Self-Portrait is an oil on canvas self-portrait by the Venetian painter Titian, dated c. 1546–47. While he painted a number of independent self-portraits in various formats, this is one of only two painted examples to survive. The other is in Madrid, dated c. 1560. Both share a   somber and reserved palette, although this example is richer in tonal variation and colour harmonisation. 

It is unfinished, with his left hand, areas of his clothing only sketched and only roughly sketched. It has been suggested that the canvas is a modello, or study, for another now lost work. Another theory is that it was painted for family members for his memory after he died.
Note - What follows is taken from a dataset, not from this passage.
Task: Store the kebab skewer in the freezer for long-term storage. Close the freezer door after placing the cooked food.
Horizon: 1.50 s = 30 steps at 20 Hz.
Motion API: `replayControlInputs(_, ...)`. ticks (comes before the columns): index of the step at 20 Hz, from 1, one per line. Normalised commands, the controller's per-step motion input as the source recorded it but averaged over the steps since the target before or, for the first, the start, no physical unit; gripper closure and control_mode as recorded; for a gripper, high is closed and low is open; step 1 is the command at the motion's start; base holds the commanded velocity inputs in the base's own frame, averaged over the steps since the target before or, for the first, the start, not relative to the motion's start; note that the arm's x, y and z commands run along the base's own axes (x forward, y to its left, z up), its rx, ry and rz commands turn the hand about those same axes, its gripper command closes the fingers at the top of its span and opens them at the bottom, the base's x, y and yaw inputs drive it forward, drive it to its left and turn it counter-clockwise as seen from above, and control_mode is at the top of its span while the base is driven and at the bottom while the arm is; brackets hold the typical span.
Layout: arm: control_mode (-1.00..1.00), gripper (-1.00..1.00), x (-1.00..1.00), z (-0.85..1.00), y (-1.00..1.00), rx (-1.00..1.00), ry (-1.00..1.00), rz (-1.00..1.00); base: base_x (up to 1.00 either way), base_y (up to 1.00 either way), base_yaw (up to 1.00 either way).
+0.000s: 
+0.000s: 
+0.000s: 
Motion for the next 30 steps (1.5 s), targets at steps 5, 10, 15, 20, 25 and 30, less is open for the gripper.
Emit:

Thematically and stylistically, the work can be associated with his 1545 Portrait of Pietro Aretino. A number of versions or variants exist, including drawings from his own hand, and paintings attributed to his workshop.

Origin and purpose
Parts of the canvas are unfinished, especially the hands, the dark area around his face, and the drapery. It remained in Titian's studio in the Biri Grande, Venice, until his death, which some art historian see as evidence that it was intended as a study, although it may just have been simply because it was unfinished.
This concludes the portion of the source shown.